Automate Updating an EDM Fingerprint using a Script

Once you have created an EDM (Enhanced) fingerprint and generated an index, you can automate updating an EDM fingerprint by writing a script using utilities built into the DLP Integrator. These tools (edmtrain) are located in the subdirectory "tools" of the directory where you installed the DLP Integrator.

For example, \C:Program Files\shnDlpIntegrator\tools\ or /opt/shnDlpIntegrator/tools/.

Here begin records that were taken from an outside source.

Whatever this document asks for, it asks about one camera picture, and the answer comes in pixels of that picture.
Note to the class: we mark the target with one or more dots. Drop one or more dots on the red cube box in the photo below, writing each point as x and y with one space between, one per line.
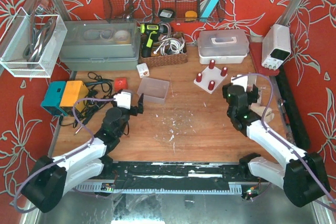
120 83

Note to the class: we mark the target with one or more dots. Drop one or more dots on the orange soldering station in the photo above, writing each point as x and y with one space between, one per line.
74 90

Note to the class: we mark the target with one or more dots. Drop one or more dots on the green black cordless drill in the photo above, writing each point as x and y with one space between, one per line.
152 32

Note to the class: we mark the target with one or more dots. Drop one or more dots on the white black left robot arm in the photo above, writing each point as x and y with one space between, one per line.
51 178

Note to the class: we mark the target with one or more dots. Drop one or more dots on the yellow tape measure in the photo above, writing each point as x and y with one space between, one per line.
191 16

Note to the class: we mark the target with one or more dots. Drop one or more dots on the clear acrylic wall box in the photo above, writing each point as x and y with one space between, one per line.
31 47

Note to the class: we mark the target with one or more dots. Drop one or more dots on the grey metal plate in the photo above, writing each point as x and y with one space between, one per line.
252 79

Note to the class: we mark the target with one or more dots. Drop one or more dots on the teal box device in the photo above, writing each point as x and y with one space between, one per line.
52 98

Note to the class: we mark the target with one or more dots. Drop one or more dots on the grey slotted cable duct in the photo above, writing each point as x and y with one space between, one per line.
99 187

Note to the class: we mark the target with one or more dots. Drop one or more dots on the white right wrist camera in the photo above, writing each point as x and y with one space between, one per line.
240 80

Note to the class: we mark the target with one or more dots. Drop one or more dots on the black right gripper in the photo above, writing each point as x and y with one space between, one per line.
252 92

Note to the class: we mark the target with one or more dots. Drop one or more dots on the white power adapter cube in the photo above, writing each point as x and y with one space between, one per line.
143 70

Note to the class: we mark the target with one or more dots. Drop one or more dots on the grey plastic storage box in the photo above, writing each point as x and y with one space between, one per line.
96 45

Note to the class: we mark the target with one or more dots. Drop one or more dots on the white bench power supply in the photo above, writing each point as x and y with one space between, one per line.
276 47

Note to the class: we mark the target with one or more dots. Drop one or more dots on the black wire wall basket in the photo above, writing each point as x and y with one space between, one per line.
146 11

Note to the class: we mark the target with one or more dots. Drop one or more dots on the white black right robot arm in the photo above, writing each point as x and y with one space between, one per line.
301 175

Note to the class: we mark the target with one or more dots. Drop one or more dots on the brown wicker basket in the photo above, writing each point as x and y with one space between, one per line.
174 52

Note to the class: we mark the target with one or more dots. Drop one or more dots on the white clear lidded case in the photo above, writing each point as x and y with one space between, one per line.
222 46

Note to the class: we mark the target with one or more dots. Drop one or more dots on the white peg base plate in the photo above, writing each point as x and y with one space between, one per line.
209 75

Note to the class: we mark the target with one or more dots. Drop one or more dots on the clear plastic spring tray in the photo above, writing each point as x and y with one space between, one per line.
153 90

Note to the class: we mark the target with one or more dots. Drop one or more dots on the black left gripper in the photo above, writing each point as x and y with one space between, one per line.
132 111

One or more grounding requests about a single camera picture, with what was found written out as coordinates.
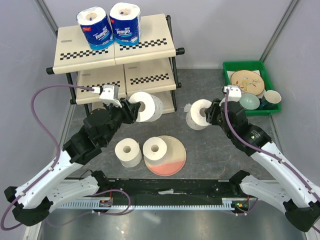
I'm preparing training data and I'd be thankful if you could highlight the beige and pink plate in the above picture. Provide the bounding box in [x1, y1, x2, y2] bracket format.
[144, 135, 187, 177]

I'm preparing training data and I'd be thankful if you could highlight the purple cable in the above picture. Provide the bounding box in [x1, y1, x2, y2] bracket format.
[223, 89, 320, 233]
[0, 84, 132, 231]

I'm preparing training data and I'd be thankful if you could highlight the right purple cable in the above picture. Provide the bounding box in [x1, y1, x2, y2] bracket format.
[223, 89, 320, 233]

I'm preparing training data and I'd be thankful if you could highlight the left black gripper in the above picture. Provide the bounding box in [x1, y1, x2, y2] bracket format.
[102, 97, 141, 146]

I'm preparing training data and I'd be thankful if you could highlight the green plastic bin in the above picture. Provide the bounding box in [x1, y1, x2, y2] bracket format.
[222, 60, 281, 117]

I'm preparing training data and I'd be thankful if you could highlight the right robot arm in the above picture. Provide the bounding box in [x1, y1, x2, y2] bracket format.
[200, 99, 320, 232]

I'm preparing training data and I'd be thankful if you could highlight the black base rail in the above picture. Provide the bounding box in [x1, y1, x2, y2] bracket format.
[96, 178, 248, 207]

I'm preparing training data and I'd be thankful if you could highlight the beige plate with bird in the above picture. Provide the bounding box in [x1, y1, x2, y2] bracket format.
[230, 70, 265, 96]

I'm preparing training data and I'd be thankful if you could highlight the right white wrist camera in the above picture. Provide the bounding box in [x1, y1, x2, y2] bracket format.
[222, 85, 242, 102]

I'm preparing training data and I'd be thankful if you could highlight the light teal ceramic bowl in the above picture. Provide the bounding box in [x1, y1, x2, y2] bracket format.
[239, 93, 260, 110]

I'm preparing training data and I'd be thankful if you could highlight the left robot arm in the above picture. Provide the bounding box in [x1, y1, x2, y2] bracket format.
[4, 98, 141, 227]

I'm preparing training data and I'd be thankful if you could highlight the plain white roll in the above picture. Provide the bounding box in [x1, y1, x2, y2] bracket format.
[142, 137, 168, 167]
[114, 138, 142, 168]

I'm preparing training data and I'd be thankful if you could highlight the blue paper towel roll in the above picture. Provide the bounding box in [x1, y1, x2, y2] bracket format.
[109, 2, 141, 46]

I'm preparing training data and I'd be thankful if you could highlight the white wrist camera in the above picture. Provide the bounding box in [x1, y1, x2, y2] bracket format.
[92, 84, 122, 108]
[222, 85, 242, 102]

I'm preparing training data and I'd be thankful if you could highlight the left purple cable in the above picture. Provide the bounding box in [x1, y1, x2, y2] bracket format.
[0, 84, 132, 231]

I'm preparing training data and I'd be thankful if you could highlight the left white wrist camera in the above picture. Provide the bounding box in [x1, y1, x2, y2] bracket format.
[92, 84, 122, 108]

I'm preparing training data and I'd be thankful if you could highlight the white roll with pink core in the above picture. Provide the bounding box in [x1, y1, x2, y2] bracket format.
[184, 99, 212, 131]

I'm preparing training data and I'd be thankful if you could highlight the white roll with dotted print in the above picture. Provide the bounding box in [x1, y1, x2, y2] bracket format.
[129, 91, 164, 123]

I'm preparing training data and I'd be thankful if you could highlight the beige three-tier shelf rack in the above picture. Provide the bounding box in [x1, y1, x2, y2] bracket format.
[46, 13, 185, 114]

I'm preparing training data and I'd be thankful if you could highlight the dark teal mug white inside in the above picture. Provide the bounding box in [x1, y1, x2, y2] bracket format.
[258, 90, 282, 110]

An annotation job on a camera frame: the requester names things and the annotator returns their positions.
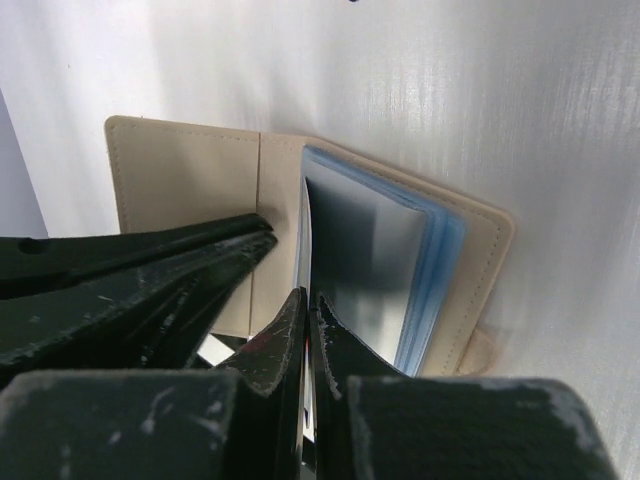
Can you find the black VIP card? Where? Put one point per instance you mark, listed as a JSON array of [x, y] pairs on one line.
[[364, 248]]

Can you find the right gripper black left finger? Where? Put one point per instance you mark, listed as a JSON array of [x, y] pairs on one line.
[[239, 420]]

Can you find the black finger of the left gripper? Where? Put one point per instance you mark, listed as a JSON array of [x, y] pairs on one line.
[[33, 266], [154, 314]]

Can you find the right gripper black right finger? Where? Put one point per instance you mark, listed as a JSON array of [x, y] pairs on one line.
[[373, 422]]

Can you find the beige card holder wallet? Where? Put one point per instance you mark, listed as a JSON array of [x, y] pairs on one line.
[[169, 174]]

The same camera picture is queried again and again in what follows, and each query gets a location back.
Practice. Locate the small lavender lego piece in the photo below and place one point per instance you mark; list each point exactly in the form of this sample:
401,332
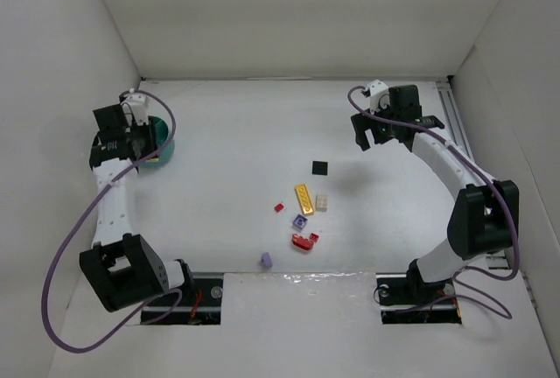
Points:
266,260

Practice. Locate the teal round divided container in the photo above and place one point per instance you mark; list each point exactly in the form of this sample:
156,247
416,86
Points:
164,142

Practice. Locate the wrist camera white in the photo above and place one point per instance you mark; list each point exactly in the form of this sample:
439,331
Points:
378,93
135,109

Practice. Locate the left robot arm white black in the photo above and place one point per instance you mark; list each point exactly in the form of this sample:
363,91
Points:
121,266

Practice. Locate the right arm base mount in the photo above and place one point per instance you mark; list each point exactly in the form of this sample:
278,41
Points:
402,304

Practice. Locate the cream lego brick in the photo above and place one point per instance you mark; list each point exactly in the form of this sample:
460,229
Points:
321,202

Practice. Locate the aluminium rail right side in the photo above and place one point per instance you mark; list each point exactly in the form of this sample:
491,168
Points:
451,111

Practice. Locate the purple square lego brick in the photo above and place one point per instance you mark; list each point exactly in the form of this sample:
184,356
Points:
299,222

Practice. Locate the black square marker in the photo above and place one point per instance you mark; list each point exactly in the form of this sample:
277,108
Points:
319,168

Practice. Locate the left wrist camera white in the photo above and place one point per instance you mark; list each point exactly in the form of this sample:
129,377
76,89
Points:
135,109

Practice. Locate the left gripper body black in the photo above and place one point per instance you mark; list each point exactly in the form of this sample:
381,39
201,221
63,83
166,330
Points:
138,143

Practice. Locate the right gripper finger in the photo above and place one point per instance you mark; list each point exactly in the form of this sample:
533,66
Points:
360,127
379,134

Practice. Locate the yellow long lego brick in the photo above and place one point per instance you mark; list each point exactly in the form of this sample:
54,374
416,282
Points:
304,199

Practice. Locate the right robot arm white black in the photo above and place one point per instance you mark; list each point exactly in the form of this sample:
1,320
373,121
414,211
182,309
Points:
485,215

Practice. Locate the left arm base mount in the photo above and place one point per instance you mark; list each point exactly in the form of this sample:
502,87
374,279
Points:
199,307

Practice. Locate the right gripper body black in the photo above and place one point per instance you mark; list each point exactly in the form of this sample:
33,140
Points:
365,126

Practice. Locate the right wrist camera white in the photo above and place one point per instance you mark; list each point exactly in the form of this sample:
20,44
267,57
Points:
378,93

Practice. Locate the red curved lego piece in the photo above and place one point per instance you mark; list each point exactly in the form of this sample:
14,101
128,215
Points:
302,243

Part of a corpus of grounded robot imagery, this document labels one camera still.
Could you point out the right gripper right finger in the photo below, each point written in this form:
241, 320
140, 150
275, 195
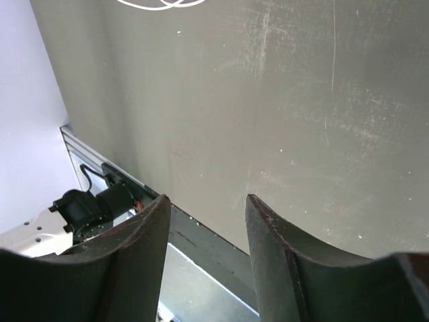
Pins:
299, 277

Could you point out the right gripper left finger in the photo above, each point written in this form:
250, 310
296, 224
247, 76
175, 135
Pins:
115, 276

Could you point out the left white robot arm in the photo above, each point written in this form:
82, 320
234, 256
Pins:
78, 215

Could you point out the aluminium rail left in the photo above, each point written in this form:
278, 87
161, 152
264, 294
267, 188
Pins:
80, 153

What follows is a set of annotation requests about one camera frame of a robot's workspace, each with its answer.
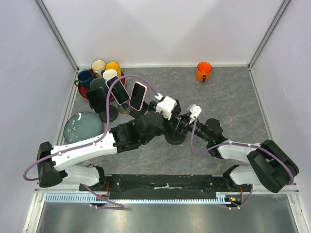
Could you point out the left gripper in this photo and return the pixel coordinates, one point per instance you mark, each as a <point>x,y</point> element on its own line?
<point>153,106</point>

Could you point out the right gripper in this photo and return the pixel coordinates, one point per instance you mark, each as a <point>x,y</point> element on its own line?
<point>185,119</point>

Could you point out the black round-base phone stand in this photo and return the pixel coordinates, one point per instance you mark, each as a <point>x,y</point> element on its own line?
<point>176,139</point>

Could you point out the black phone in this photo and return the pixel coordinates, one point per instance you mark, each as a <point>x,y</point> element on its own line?
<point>175,125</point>
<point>97,99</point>

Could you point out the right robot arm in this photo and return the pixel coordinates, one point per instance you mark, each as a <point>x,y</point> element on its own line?
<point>267,163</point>

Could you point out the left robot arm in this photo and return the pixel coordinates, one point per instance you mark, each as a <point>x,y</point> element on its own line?
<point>57,164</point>

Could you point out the black flat-base phone stand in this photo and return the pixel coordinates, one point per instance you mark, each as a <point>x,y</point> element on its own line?
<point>137,114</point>

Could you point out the phone in pink case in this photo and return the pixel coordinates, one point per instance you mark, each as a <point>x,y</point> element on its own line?
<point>137,96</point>

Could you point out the wooden round-base phone stand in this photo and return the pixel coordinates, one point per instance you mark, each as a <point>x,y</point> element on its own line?
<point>124,108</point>

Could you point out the phone in purple case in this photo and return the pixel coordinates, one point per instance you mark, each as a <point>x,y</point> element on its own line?
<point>118,91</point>

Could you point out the black round-base left stand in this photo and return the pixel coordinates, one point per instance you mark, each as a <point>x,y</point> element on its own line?
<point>110,114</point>

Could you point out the white mug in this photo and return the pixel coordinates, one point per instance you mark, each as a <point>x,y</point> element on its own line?
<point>109,74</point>

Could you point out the yellow mug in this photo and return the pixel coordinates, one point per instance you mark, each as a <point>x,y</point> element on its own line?
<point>115,66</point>

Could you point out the dark green mug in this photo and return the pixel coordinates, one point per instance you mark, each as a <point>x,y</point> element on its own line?
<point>97,83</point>

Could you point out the orange mug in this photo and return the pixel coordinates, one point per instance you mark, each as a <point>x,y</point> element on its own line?
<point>203,72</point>

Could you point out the cream mug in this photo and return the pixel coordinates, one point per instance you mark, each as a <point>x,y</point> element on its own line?
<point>98,67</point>

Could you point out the red round tray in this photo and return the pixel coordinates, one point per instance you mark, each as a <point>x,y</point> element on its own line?
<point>82,91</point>

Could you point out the blue ceramic plate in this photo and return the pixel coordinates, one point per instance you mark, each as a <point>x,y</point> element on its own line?
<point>82,126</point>

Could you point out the blue mug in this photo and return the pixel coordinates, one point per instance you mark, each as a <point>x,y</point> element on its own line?
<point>85,77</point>

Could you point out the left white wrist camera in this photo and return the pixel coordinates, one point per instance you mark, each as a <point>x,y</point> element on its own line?
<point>165,106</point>

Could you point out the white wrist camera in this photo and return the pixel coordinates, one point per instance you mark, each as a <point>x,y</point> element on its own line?
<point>165,106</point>
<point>193,112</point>

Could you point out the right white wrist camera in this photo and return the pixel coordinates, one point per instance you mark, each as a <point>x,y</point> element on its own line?
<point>193,112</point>

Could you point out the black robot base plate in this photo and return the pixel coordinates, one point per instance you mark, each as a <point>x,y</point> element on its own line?
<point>167,187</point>

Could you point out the grey slotted cable duct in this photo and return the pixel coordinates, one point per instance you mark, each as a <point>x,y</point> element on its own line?
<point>90,198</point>

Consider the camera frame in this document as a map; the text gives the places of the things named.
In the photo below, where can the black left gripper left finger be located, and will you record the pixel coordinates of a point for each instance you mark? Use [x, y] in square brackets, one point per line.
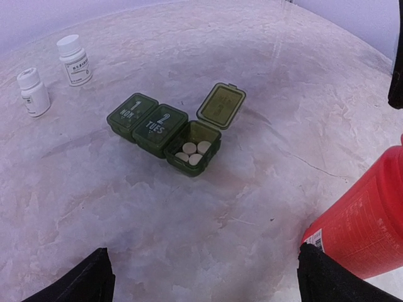
[91, 280]

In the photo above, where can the small white pill bottle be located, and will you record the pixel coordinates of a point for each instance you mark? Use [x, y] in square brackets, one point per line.
[74, 60]

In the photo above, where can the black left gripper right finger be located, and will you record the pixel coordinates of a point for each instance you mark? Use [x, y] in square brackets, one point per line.
[320, 278]

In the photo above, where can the red cylindrical can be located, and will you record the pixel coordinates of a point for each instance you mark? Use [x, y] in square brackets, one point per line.
[362, 231]

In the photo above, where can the green pill organizer box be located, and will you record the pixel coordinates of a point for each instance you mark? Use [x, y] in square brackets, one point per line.
[168, 133]

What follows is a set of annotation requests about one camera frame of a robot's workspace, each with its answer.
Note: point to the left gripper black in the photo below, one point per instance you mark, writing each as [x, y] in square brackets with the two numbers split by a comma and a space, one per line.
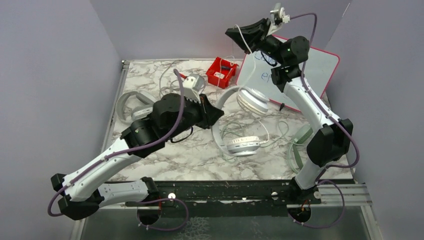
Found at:
[209, 113]

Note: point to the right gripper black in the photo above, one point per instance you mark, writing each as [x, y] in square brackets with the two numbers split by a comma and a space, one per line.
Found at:
[256, 34]

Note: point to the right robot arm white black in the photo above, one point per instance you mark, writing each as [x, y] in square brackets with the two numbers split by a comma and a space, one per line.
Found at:
[332, 135]

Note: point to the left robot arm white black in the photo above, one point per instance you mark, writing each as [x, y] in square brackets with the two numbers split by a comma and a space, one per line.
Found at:
[81, 193]

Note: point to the grey headphones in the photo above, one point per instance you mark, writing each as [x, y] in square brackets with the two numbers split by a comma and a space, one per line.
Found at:
[134, 105]

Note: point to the green headphones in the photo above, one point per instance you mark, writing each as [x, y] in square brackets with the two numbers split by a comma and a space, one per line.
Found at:
[294, 159]

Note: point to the red plastic bin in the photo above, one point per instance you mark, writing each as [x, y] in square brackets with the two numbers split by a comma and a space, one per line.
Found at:
[221, 72]

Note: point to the pink framed whiteboard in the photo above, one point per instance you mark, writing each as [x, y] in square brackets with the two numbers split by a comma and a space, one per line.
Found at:
[255, 72]

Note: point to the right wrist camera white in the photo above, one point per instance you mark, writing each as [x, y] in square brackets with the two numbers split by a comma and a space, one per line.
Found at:
[279, 16]

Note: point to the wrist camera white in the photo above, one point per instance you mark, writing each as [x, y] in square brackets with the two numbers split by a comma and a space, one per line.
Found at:
[279, 16]
[192, 86]

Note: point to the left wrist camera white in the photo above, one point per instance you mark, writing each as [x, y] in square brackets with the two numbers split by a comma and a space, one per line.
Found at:
[192, 86]

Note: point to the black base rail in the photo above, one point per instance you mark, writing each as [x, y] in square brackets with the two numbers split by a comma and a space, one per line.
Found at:
[227, 198]

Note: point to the aluminium frame rail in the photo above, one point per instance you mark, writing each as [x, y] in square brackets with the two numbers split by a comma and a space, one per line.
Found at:
[355, 195]

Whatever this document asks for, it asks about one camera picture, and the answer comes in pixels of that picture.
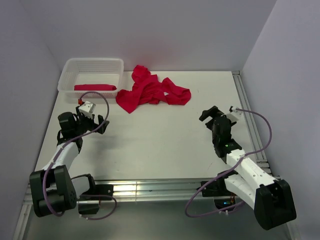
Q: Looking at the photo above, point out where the aluminium front rail frame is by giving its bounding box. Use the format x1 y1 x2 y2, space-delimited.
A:
13 179 301 240

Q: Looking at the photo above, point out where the aluminium right rail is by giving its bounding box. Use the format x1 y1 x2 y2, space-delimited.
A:
231 70 272 176

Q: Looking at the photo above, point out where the red t shirt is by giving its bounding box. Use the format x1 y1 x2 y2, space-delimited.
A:
73 84 117 91
115 65 192 114

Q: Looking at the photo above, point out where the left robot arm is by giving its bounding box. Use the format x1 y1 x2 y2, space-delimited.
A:
29 101 109 218

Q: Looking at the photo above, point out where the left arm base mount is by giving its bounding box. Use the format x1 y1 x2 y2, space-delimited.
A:
77 184 114 215

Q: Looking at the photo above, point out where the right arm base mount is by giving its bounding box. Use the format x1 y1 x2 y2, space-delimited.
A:
201 178 236 209

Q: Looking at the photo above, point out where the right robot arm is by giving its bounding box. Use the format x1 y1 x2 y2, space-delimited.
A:
199 106 297 230

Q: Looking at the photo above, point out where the white plastic basket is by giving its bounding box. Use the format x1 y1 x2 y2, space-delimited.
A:
57 57 126 99

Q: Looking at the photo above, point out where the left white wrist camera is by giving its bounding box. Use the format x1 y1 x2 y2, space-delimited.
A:
78 101 96 119

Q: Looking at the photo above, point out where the rolled red t shirt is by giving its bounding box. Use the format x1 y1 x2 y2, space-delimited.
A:
73 84 117 91

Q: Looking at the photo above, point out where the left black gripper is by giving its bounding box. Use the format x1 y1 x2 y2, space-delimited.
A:
74 106 109 136

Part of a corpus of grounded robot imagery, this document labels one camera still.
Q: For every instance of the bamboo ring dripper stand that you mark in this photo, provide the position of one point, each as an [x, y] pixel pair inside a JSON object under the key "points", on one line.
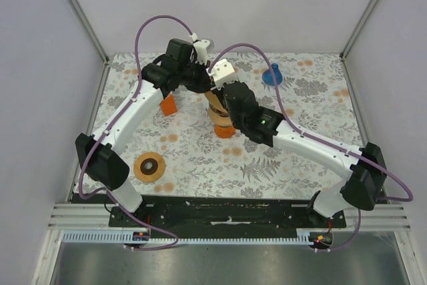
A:
{"points": [[219, 119]]}

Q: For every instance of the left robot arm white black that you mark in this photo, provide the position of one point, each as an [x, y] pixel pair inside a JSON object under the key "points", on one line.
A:
{"points": [[183, 63]]}

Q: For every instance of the aluminium frame post right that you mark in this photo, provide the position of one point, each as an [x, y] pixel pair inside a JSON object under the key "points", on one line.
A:
{"points": [[364, 18]]}

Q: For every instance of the aluminium frame post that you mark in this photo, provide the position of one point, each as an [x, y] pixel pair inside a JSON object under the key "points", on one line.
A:
{"points": [[88, 29], [364, 18]]}

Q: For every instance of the aluminium rail front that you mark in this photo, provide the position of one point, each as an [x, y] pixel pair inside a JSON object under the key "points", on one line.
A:
{"points": [[384, 218]]}

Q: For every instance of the aluminium frame post left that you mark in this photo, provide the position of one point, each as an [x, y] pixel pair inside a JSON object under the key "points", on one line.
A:
{"points": [[88, 29]]}

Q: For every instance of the floral patterned table mat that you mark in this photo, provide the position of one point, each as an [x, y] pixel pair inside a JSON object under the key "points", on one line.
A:
{"points": [[314, 94]]}

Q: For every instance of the orange coffee filter box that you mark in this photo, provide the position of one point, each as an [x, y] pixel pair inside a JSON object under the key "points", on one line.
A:
{"points": [[168, 105]]}

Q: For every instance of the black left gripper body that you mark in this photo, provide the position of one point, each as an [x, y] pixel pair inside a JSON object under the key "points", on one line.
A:
{"points": [[197, 77]]}

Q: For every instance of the blue cone dripper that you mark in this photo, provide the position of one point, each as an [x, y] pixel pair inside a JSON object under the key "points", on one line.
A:
{"points": [[273, 76]]}

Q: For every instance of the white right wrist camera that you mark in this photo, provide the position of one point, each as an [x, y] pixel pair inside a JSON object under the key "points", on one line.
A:
{"points": [[223, 73]]}

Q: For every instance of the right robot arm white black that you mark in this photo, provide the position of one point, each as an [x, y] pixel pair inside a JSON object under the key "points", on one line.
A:
{"points": [[359, 168]]}

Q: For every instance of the ribbed glass coffee dripper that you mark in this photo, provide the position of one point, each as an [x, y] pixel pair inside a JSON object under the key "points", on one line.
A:
{"points": [[218, 112]]}

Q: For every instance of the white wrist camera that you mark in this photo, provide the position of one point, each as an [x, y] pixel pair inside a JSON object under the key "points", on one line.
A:
{"points": [[223, 73], [202, 48]]}

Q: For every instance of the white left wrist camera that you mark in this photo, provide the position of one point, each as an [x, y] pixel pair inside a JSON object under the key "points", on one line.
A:
{"points": [[202, 48]]}

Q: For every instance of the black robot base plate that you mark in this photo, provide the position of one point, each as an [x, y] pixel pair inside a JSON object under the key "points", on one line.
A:
{"points": [[215, 218]]}

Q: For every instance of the brown paper coffee filter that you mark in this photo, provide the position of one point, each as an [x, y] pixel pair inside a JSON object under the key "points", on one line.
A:
{"points": [[214, 101]]}

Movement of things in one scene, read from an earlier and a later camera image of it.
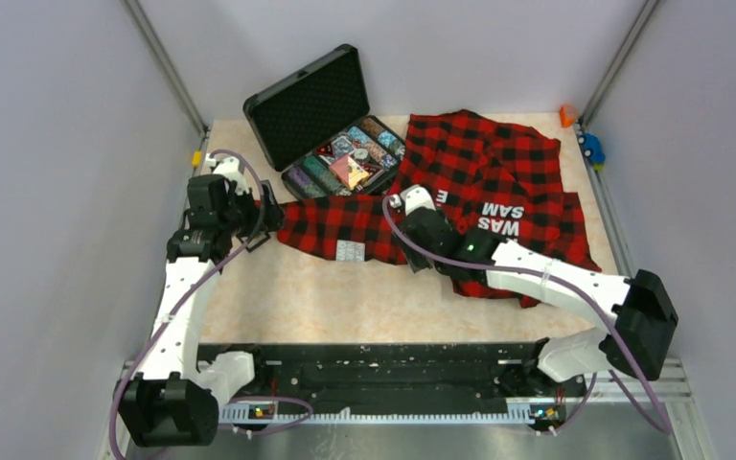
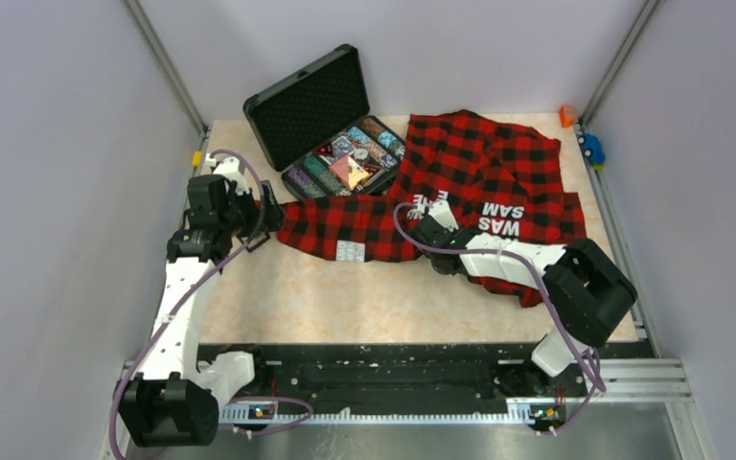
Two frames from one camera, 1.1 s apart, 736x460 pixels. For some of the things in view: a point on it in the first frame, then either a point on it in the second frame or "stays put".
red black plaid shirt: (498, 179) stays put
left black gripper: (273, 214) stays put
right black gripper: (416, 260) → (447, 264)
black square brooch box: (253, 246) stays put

To create a script to automate EDM (Enhanced) fingerprint updates:

1. In Skyhigh CASB go to Policy > DLP Policies > Fingerprints. 
2. Find the EDM (Enhanced) fingerprint you'd like to automate and under Actions, click Show Command Line. 
   
3. Create a file containing the salt used to protect your database: 

echo "8d8dbed7-f2a6-480f-bac9-5e590e3e4691" > salt.txt

4. Run the EDMTrain tool to hash your CSV file:

edmtrain -o "/home/cpadala" -i "/home/cpadala/combinationfile.csv" -f salt.txt

5. If you have a script my_db_export, you can also read the TSV file from a pipe to avoid writing the data to disk​:

my_db_export | edmtrain -o "/home/cpadala" -i - -f salt.txt

6. Use the following command to upload the newly created fingerprint database:

edmupload /home/cpadala/foo.props 6103

7. After the upload completes, delete the original CSV file, and the .props and .dis files generated by the EDMTrain tool.

If the index upload fails, for DLP Integrator 6.2.1 and later, you can use edmupload with the additional command line option:

edmUpload <Path to *.props file> <definition Id> --resume

For details on the edmtrain command line options, see Prepare the EDM (Enhanced) Fingerprint File.